Fatigue of suspender anchorages under axial and bending loads of suspension bridges

Abstract

Fatigue-induced damage is the primary failure mode observed in cables used in cable-supported bridges, such as suspenders in suspension bridges, stay cables in cable-stayed bridges, and hangers in arch bridges. Typically, cable failures occur at their anchorages in a combination of axial and bending fatigue. A computational framework to estimate axial and bending fatigue load spectrums caused by girder buffeting and train load is presented for suspenders of suspension bridges. The threaded rods of upper suspender anchorages were then accordingly evaluated.

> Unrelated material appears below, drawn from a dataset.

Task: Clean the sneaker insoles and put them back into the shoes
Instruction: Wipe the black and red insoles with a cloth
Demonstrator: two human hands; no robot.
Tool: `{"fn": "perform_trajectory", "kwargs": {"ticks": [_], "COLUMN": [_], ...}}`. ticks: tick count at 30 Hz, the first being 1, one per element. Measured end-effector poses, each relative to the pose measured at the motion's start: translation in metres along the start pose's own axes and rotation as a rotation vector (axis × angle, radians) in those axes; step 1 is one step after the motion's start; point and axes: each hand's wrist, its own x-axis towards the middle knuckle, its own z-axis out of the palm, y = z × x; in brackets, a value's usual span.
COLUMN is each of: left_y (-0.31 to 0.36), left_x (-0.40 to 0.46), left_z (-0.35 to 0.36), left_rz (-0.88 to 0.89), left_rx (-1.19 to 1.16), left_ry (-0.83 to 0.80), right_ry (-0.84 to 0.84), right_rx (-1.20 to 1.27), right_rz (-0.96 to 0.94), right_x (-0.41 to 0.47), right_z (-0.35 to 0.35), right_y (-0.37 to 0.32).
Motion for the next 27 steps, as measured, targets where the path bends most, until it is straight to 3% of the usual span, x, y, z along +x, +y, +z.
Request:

The results show that under girder buffeting of 15 m/s mean wind speed, short suspenders at the mid-span experience a maximum axial stress range of up to 35.00 MPa and a maximum rotation angle range of approximately 0.90°. Under train loads, the suspenders exhibit a maximum axial stress range of 26.88 MPa and a maximum rotation angle range of 1.42°. Threaded rods used in all suspenders generally do not experience damage under the axial fatigue load spectrum, but short suspenders in mid-span may experience significant cumulative damages under the bending fatigue load spectrum due to girder buffeting and train load. Girder buffeting tends to cause about 3 to 5 times more damage than train load. The predicted life for a failed suspender is generally consistent with actual observations (2.6 versus 2.0 years). Therefore, it is strongly recommended that the bending fatigue of short suspender anchorages due to girder buffeting should be carefully investigated in fatigue design, in addition to the bending fatigue of train load excitation.